La chica que nos atendió no supo de quién hablaba cuando le pregunté por el gordo. Pasamos por la casa de la bruja, estaba abandonada. Los enanos de jardín despintados, los postigos cerrados, la pileta con basura. Había pensado que la encontraría igual, que encontraría todo igual, que para la bruja y su casa el paso del tiempo no habría existido. Me asustó y apenó pensar cuánto de mi infancia ahí ya no existiría como yo lo recordaba.

Mientras comíamos tomates como si fueran manzanas, le conté a Martín que si cerraba los ojos podía ver la inundación. Que podía sentir que me ahogaba tratando de recuperar mis muñecas que flotaban, mi almohada preferida. Siempre me obsesionaron esas fantasías infantiles que se confunden con recuerdos verdaderos.

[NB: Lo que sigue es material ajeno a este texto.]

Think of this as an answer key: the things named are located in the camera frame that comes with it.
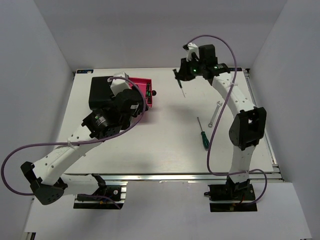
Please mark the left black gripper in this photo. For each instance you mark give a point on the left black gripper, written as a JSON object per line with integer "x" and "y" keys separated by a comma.
{"x": 139, "y": 108}

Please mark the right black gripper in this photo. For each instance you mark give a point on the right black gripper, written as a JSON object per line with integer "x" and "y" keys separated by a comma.
{"x": 183, "y": 73}

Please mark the small black precision screwdriver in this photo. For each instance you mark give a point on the small black precision screwdriver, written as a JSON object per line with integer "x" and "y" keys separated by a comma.
{"x": 181, "y": 88}

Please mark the black drawer cabinet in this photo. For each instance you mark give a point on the black drawer cabinet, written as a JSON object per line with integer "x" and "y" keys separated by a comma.
{"x": 100, "y": 94}

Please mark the silver combination wrench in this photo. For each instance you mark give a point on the silver combination wrench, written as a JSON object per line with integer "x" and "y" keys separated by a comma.
{"x": 215, "y": 113}

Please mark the green handled screwdriver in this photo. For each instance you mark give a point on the green handled screwdriver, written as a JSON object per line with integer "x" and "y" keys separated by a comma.
{"x": 205, "y": 141}

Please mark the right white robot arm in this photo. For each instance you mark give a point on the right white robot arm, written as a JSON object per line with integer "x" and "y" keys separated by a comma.
{"x": 247, "y": 128}

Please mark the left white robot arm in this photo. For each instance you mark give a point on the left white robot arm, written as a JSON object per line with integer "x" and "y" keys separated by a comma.
{"x": 47, "y": 177}

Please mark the left blue table label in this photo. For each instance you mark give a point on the left blue table label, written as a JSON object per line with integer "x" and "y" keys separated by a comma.
{"x": 84, "y": 71}

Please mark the blue table label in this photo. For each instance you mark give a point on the blue table label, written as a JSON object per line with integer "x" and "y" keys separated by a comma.
{"x": 238, "y": 69}
{"x": 84, "y": 71}

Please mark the right blue table label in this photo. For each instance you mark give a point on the right blue table label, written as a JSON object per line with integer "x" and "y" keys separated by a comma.
{"x": 238, "y": 69}

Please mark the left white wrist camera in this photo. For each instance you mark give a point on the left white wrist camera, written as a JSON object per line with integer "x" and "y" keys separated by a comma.
{"x": 118, "y": 85}

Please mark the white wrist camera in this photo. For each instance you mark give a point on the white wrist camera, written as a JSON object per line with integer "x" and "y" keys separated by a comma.
{"x": 192, "y": 51}
{"x": 118, "y": 85}

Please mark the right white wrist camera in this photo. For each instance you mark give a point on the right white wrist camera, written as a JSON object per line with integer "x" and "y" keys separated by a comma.
{"x": 192, "y": 51}

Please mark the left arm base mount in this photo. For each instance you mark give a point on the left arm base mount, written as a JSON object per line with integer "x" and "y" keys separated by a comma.
{"x": 106, "y": 197}

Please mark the aluminium table frame rail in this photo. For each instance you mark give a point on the aluminium table frame rail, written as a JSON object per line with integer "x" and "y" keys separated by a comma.
{"x": 261, "y": 126}

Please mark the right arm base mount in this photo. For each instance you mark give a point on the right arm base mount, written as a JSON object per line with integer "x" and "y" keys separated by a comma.
{"x": 222, "y": 200}

Le dije que para mí con esa falsa catarata había comenzado mi obsesión por el agua. Que el agua era lo mejor y lo peor. Que arruinaba muebles, pero también era alegría, felicidad, verano. Que después de eso, todos los recuerdos que tengo de cuando era chica tienen algo de agua: una pileta, el carnaval, la zanja donde me caí, mamá baldeando el patio de adelante. Mi momento preferido de la semana era los sábados a la mañana, cuando estábamos en casa y entre los tres teníamos que limpiar. A mí me tocaba pasarle la franela a los muebles y a todos los adornitos. Lo hacía bien y con alegría, pero sobre todo lo hacía rápido, quería estar libre para cuando mamá baldeara adelante. Me sentaba en el marco de la puerta y pasaba minutos mirando el sol reflejado en los baldosones, me gustaban los brillitos que se formaban y cómo el agua iba desapareciendo a medida que se secaba. Martín me dijo que a mí lo que me gusta es encontrar el origen de las cosas. Le dije que sí, claro, quién no quiere saber cómo empieza lo que alguna vez se va a terminar.